The 1999 EM for LBLOCA includes the following computer codes. The CEFLASH-4A computer code (Reference 1-5) is used to perform the blowdown hydraulic analysis of the reactor coolant system (RCS) and the COMPERC-I1 computer code (Reference 1-6) is used to perform the RCS refill/reflood hydraulic analysis and to calculate the containment minimum pressure. It is also used in conjunction with the methodology described in Reference 1-7 to calculate the FLECHT-based reflood heat transfer coefficients used in the hot rod heatup analysis. The HCROSS (Reference 1-8) and PARCH (Reference 1-9) computer codes are used to calculate steam cooling heat transfer coefficients. The hot rod heatup analysis, which calculates the peak cladding temperature and maximum cladding oxidation, is performed with the STRIKIN-Il computer code (Reference 1-10). Core-wide cladding oxidation is calculated using the COMZIRC computer code (Appendix C of Supplement 1 of Reference 1-6). The initial steady state fuel rod conditions used in the analysis are determined using the FATES3B computer code (Reference 1-11). Computer code process improvements have been made to facilitate the implementation of NGF assemblies in the LBLOCA analysis. These improvements will be reported to NRC in the Westinghouse generic yearly letter of 2007 in compliance with 10 CFR 50.46(a)(3)(ii) (Reference 1-1).
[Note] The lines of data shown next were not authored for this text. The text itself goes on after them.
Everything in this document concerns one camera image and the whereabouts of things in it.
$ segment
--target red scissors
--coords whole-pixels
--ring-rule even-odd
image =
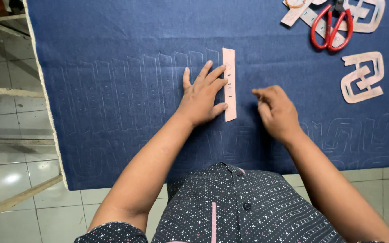
[[[354,24],[352,23],[351,11],[349,9],[345,10],[343,7],[343,3],[344,0],[337,0],[334,6],[331,6],[331,4],[329,4],[324,10],[322,10],[322,12],[316,17],[315,21],[313,22],[312,30],[310,31],[310,40],[313,46],[315,46],[319,50],[327,48],[329,51],[336,52],[343,49],[351,40],[352,33],[354,31]],[[340,12],[340,17],[338,18],[337,23],[331,32],[332,12],[334,10]],[[325,35],[325,42],[323,45],[319,45],[315,39],[316,26],[318,25],[319,20],[326,14],[326,12],[328,12],[328,26]],[[334,41],[335,35],[337,34],[338,28],[340,27],[340,24],[342,23],[345,15],[347,17],[346,21],[348,23],[348,36],[346,37],[343,44],[341,44],[339,47],[333,47],[332,42]]]

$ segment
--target shirt button
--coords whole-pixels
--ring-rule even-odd
[[[244,209],[249,210],[251,208],[251,205],[250,205],[250,203],[245,203],[243,205],[243,207],[244,207]]]

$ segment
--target rubber band
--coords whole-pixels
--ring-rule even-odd
[[[292,9],[301,8],[304,4],[305,4],[305,0],[303,0],[303,3],[301,3],[300,5],[292,6],[292,5],[290,5],[290,4],[287,2],[287,0],[286,0],[286,5],[287,5],[289,8],[292,8]]]

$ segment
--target white tile floor
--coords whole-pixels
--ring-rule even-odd
[[[0,87],[40,90],[33,58],[29,41],[0,32]],[[44,100],[0,96],[0,137],[52,138]],[[55,176],[56,159],[53,146],[0,145],[0,202]],[[343,174],[389,224],[389,168]],[[285,178],[309,199],[299,175]],[[0,214],[0,243],[72,242],[86,232],[108,191],[66,191],[56,184]],[[150,240],[166,203],[164,186],[149,214]]]

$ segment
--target shirt
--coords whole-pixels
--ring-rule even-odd
[[[277,173],[217,163],[168,184],[152,243],[345,242],[325,216]],[[131,224],[100,225],[76,243],[146,243]]]

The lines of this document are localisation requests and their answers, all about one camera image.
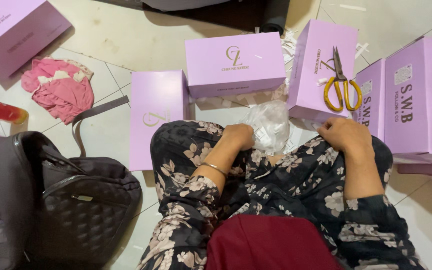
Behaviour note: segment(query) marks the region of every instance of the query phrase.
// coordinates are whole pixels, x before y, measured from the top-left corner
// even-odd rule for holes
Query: silver bangle
[[[201,165],[206,165],[206,166],[209,166],[209,167],[211,167],[211,168],[213,168],[213,169],[216,169],[216,170],[218,170],[220,173],[222,173],[222,174],[224,175],[225,178],[228,177],[228,174],[225,173],[222,169],[219,169],[219,167],[216,166],[216,165],[213,165],[213,164],[211,164],[211,163],[207,163],[207,162],[203,162],[203,163],[201,163]]]

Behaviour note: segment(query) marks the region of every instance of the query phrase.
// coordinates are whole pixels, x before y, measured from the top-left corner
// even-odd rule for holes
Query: black floral fabric
[[[154,134],[151,158],[163,219],[138,270],[203,270],[215,226],[238,214],[305,218],[320,228],[331,253],[356,270],[426,268],[405,219],[385,195],[343,202],[344,155],[320,136],[274,166],[259,150],[240,152],[222,194],[211,179],[190,177],[222,133],[217,124],[184,120],[164,124]],[[386,187],[393,158],[379,139],[373,137],[372,144]]]

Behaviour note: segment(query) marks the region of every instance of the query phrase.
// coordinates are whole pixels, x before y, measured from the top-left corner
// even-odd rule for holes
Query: person's right hand
[[[239,151],[248,150],[255,145],[253,128],[246,124],[227,125],[224,128],[221,140],[235,144]]]
[[[331,117],[318,128],[318,133],[337,151],[374,151],[368,127],[352,119]]]

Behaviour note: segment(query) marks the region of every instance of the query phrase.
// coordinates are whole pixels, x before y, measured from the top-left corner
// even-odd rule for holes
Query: clear plastic bag
[[[239,123],[254,130],[254,149],[273,155],[283,150],[290,136],[289,111],[280,100],[264,102],[252,107]]]

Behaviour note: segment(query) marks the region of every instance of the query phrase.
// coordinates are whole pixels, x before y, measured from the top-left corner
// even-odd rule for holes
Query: white tile floor
[[[163,14],[141,12],[92,0],[49,0],[75,30],[62,36],[45,52],[55,58],[81,62],[94,71],[91,85],[95,105],[123,95],[131,98],[131,70],[186,70],[184,40],[239,34],[239,30]],[[345,9],[340,4],[366,11]],[[369,43],[356,59],[355,74],[379,58],[387,57],[421,35],[432,35],[432,0],[291,0],[287,26],[300,31],[308,19],[350,25],[359,29],[358,42]],[[53,119],[30,99],[19,77],[0,82],[0,101],[30,113],[27,124],[0,123],[0,135],[36,130],[48,136],[67,157],[79,155],[70,127]],[[248,107],[214,98],[194,105],[196,120],[233,124]],[[122,105],[81,123],[81,137],[88,156],[107,156],[128,165],[129,105]],[[312,138],[311,126],[291,119],[300,133],[299,143]],[[143,189],[141,207],[135,213],[121,248],[106,268],[132,270],[141,258],[155,224],[160,220],[154,177],[135,171]],[[409,234],[423,261],[432,269],[432,181],[424,175],[393,173],[387,196],[407,219]]]

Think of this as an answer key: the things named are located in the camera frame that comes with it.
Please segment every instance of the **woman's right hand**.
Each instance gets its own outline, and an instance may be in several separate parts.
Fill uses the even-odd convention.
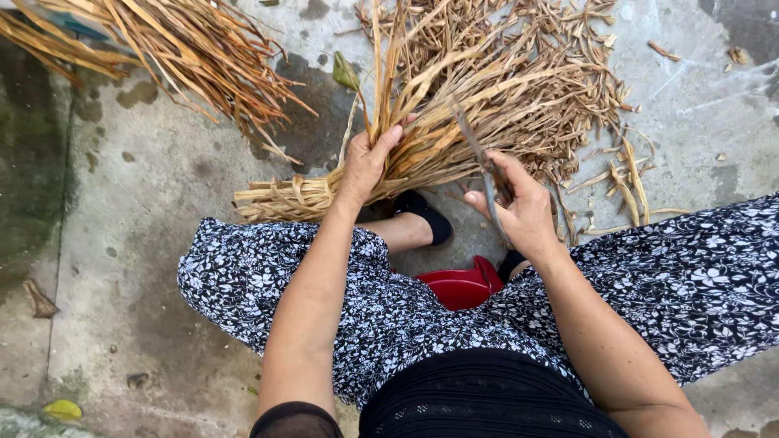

The Appendix K steam cooling heat transfer component model for less than 1 in/sec core reflood in the 1999 EM has been modified to include spacer grid heat transfer effects. The details of this improvement to the 1999 EM are documented in Reference 1-4. For ANO-2, the LBLOCA analysis does not credit the use of the modified model including spacer grid heat transfer effects.
In performing the LBLOCA calculations, conservative assumptions are made concerning the availability of safety injection flow. It is assumed that offsite power is lost and all pumps must await diesel startup before they can begin to deliver flow. (It is assumed, however, that offsite power is available for the Containment Spray System and containment fan coolers). Also, it is assumed that all safety injection flow delivered to the broken cold leg is lost directly to the containment.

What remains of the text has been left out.